Narrow the data below down to the lines containing "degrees".

(Beginning of DATASET EXCERPT)

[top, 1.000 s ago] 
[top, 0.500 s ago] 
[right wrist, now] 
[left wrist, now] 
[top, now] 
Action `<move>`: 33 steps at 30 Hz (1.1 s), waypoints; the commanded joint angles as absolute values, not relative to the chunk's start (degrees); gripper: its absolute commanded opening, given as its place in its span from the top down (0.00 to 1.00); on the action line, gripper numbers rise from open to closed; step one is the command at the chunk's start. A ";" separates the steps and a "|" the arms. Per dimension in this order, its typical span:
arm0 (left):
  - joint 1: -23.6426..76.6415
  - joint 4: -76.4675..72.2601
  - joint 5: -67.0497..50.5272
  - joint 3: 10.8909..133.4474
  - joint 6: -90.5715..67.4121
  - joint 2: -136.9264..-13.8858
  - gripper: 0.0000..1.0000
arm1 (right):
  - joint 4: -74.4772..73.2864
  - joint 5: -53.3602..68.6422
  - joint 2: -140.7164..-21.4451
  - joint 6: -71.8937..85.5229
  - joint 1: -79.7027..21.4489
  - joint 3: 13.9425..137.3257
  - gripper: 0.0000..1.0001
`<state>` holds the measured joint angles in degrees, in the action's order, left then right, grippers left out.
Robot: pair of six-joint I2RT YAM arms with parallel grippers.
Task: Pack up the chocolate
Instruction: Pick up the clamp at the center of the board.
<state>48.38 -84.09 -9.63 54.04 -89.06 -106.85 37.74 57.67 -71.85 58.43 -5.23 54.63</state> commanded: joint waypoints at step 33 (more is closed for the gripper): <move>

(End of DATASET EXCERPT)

▸ RESPONSE TO THE EXERCISE:
Action `<move>`: 33 steps at 30 Hz (1.1 s), waypoints; the commanded joint angles as absolute values, not relative to the chunk's start (degrees); gripper: its absolute commanded opening, given as its place in its span from the top down (0.00 to 1.00); on the action line, gripper numbers rise from open to closed; step one is the command at the chunk's start. A ";" separates the steps and a "|" the arms. Per dimension in this order, its typical span:
`<state>` holds the measured joint angles in degrees, in the action's order, left then right, grippers left out.

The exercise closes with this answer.